No line before the one containing "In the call" should appear; that line and all lines after it, through the end of the data, are to be set down exactly.

(Extracted records)

◇ ◇ ◇ ◇

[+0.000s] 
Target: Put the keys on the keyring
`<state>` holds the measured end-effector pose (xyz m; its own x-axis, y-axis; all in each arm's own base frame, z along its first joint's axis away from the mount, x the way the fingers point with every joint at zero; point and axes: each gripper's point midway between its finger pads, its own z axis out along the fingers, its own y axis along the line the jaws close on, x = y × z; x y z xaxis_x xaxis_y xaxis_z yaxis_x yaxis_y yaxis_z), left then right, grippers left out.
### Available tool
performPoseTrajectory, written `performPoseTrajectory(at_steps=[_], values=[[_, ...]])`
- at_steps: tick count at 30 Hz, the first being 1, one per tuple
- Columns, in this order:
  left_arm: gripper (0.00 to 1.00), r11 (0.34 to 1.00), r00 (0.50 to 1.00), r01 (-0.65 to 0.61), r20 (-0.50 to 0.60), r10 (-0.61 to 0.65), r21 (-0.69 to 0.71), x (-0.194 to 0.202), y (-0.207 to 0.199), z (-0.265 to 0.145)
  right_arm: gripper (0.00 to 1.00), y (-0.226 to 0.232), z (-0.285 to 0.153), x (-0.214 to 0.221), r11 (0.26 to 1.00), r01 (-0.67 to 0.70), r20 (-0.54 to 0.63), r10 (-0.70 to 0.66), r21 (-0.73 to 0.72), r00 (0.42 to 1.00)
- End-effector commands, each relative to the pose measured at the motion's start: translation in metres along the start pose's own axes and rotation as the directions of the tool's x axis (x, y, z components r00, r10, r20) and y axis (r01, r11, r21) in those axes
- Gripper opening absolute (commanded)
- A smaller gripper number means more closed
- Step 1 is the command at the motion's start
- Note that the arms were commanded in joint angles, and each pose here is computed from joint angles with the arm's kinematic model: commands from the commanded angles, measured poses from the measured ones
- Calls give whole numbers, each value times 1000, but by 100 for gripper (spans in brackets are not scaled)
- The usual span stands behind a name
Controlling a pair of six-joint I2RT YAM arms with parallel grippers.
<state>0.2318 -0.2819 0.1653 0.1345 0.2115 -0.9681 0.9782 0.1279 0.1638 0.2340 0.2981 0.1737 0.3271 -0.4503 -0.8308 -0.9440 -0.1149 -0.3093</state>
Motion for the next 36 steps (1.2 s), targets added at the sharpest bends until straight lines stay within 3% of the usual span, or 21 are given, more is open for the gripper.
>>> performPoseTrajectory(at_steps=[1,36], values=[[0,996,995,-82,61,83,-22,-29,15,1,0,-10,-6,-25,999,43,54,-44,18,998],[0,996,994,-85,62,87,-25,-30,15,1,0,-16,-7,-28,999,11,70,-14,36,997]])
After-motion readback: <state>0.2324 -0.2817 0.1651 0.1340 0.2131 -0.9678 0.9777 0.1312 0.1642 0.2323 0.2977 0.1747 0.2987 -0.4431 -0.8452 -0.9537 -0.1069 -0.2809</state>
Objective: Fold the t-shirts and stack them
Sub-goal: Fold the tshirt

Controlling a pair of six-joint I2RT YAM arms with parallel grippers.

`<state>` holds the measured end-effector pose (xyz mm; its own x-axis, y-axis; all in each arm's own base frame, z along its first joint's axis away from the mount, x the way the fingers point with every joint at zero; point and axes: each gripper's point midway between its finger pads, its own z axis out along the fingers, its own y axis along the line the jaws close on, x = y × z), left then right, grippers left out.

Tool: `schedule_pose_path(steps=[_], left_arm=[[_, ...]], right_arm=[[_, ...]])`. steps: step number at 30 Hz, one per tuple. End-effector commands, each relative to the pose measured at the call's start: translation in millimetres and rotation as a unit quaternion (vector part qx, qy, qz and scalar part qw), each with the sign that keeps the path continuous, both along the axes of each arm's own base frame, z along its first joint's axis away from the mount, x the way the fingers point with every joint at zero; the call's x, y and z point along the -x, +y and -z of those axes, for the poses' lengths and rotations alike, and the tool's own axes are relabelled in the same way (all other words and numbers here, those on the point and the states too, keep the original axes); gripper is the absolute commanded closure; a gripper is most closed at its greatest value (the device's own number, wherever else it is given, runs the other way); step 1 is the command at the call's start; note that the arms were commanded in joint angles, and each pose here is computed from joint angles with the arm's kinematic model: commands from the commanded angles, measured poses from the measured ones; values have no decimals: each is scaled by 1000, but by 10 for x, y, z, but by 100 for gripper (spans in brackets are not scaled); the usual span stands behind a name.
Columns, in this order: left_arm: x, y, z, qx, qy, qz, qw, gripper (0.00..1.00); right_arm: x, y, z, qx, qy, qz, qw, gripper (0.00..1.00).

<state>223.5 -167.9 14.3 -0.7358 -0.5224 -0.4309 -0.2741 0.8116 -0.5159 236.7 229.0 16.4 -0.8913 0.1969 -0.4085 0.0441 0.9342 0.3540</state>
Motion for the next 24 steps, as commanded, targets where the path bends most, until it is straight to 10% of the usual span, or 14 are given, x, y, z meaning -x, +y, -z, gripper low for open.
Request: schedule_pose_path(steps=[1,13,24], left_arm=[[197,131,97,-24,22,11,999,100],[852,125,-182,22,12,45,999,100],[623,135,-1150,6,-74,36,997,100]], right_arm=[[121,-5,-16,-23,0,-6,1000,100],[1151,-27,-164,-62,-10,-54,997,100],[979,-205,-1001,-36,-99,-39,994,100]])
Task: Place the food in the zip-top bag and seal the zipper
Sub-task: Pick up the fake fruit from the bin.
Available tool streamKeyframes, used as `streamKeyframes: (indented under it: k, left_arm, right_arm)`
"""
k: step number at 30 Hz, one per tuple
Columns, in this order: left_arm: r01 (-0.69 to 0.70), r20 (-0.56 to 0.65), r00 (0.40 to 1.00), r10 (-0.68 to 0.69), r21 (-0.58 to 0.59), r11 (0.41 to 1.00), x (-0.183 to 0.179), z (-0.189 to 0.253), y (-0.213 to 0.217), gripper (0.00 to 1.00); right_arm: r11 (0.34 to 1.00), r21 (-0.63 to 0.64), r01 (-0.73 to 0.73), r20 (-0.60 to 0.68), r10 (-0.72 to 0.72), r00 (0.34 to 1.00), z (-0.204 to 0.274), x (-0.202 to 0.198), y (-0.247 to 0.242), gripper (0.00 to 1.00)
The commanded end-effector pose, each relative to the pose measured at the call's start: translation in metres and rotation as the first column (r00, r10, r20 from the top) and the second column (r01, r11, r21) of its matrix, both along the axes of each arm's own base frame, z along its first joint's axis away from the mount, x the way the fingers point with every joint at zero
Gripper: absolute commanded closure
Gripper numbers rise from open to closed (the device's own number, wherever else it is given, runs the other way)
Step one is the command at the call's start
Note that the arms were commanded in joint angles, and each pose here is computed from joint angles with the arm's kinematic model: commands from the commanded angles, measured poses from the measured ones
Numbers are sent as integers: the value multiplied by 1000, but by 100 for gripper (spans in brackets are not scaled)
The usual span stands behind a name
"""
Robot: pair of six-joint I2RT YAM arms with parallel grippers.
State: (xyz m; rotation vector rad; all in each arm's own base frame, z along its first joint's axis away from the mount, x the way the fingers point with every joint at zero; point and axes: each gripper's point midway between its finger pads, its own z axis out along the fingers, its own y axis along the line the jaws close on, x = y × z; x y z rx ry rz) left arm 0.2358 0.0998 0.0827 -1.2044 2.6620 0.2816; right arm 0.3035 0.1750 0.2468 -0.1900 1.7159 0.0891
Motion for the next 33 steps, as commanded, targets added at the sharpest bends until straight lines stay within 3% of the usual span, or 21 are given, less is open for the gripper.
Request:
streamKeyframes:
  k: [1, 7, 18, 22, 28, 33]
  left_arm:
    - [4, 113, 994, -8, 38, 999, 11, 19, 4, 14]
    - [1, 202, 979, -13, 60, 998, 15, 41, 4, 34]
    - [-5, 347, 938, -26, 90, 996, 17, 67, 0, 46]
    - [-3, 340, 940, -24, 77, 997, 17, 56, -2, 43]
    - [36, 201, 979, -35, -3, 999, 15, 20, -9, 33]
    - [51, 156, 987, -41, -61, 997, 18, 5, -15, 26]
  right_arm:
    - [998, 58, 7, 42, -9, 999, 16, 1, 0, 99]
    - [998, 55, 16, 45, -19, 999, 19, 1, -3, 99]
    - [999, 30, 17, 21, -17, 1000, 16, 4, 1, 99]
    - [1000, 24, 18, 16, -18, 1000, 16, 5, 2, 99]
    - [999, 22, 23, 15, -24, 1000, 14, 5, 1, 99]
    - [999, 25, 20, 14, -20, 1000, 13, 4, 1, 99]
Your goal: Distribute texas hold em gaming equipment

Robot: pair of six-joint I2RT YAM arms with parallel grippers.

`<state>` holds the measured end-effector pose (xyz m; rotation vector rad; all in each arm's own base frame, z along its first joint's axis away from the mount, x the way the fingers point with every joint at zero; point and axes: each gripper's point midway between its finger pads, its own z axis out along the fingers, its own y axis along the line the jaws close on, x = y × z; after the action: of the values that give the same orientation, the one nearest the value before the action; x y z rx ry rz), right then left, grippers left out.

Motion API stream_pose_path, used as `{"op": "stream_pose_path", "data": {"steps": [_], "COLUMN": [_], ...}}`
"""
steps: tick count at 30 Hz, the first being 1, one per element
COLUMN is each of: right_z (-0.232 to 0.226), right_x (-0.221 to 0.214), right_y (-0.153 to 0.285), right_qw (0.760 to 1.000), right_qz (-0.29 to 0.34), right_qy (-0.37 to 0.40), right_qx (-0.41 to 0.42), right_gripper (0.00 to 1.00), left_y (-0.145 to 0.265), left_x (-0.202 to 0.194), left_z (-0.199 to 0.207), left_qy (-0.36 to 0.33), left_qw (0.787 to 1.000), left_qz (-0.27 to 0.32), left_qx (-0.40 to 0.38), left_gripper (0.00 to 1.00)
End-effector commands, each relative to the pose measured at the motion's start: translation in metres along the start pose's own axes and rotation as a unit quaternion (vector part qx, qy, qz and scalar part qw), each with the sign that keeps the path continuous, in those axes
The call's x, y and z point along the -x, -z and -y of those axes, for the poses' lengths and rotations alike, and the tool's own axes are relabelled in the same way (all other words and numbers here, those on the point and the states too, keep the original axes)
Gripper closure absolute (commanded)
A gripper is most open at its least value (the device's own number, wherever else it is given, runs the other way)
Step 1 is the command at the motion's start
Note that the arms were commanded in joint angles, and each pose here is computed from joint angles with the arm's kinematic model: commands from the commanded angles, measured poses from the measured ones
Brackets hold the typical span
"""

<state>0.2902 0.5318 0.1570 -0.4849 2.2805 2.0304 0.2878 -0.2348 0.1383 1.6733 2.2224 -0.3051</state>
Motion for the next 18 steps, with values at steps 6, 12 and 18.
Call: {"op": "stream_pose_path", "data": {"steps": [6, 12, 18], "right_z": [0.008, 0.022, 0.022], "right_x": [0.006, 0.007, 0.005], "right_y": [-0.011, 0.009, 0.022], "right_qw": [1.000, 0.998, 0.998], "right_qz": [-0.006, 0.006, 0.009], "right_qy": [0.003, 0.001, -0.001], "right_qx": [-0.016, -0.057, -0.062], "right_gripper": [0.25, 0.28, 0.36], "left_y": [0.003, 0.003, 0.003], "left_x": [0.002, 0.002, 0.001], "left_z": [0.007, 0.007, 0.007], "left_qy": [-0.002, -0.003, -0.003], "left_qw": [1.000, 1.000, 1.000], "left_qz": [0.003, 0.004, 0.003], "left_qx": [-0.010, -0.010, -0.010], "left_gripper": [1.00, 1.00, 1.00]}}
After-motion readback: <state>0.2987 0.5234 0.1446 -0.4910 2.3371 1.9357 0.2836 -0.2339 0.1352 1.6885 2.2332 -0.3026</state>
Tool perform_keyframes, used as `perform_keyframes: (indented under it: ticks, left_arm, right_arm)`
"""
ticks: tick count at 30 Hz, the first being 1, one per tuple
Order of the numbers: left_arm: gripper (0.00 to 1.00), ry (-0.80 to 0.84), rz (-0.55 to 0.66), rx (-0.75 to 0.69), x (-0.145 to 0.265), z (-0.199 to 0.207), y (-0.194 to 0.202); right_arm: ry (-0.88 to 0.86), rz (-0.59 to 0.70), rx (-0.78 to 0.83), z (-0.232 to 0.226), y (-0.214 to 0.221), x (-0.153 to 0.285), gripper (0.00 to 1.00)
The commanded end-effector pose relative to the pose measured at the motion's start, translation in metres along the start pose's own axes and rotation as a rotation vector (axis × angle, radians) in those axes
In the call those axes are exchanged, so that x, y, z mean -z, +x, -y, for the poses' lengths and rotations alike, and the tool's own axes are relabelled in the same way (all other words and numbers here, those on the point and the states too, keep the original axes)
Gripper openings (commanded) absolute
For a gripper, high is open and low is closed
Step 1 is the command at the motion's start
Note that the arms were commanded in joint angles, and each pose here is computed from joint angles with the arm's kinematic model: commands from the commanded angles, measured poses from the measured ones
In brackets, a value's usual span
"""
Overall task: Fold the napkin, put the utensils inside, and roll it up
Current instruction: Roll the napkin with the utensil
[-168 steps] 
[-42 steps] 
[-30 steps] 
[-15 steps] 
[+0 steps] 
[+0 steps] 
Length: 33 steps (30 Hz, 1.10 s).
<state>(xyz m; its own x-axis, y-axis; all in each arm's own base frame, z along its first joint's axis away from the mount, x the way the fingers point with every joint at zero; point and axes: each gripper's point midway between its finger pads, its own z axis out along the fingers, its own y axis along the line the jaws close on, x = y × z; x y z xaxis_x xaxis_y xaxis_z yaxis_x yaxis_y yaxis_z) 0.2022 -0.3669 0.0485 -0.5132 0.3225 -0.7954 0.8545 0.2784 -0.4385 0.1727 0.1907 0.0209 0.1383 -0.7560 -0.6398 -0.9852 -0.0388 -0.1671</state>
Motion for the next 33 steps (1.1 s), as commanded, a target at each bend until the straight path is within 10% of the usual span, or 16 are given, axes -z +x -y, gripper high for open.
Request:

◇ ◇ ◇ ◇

_Result below_:
In the call those axes are exchanged, so that x, y, z mean -z, +x, -y, for the poses' lengths and rotations alike, and the tool's own axes are relabelled in the same way (all other words and numbers here, those on the point and the states too, keep the original axes)
Gripper openings (commanded) absolute
For a gripper, high is open and low is closed
Step 1 is the command at the motion's start
Note that the arms were commanded in joint angles, and each pose here is computed from joint angles with the arm's kinematic model: commands from the commanded angles, measured poses from the measured ones
In brackets, a value's usual span
"""
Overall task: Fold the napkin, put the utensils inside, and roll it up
Current instruction: Roll the napkin with the utensil
[-168 steps] 
[-42 steps] 
[-30 steps] 
[-15 steps] 
[+0 steps] 
[+0 steps] 
Length: 33 steps (30 Hz, 1.10 s).
<state>(xyz m; its own x-axis, y-axis; all in each arm's own base frame, z along its first joint's axis away from the mount, x the way the fingers point with every joint at zero; point and axes: each gripper's point midway between its finger pads, its own z axis out along the fingers, its own y axis along the line the jaws close on, x = y × z; x y z xaxis_x xaxis_y xaxis_z yaxis_x yaxis_y yaxis_z) 0.2022 -0.3669 0.0485 -0.5132 0.3225 -0.7954 0.8545 0.2784 -0.4385 0.1727 0.1907 0.0209 0.1383 -0.7560 -0.6398 -0.9852 -0.0388 -0.1671</state>
Motion for the next 33 steps (1.1 s), as commanded, a target at each bend until the straight path is within 10% of the usual span, or 16 are given, axes -z +x -y, gripper high for open.
Request:

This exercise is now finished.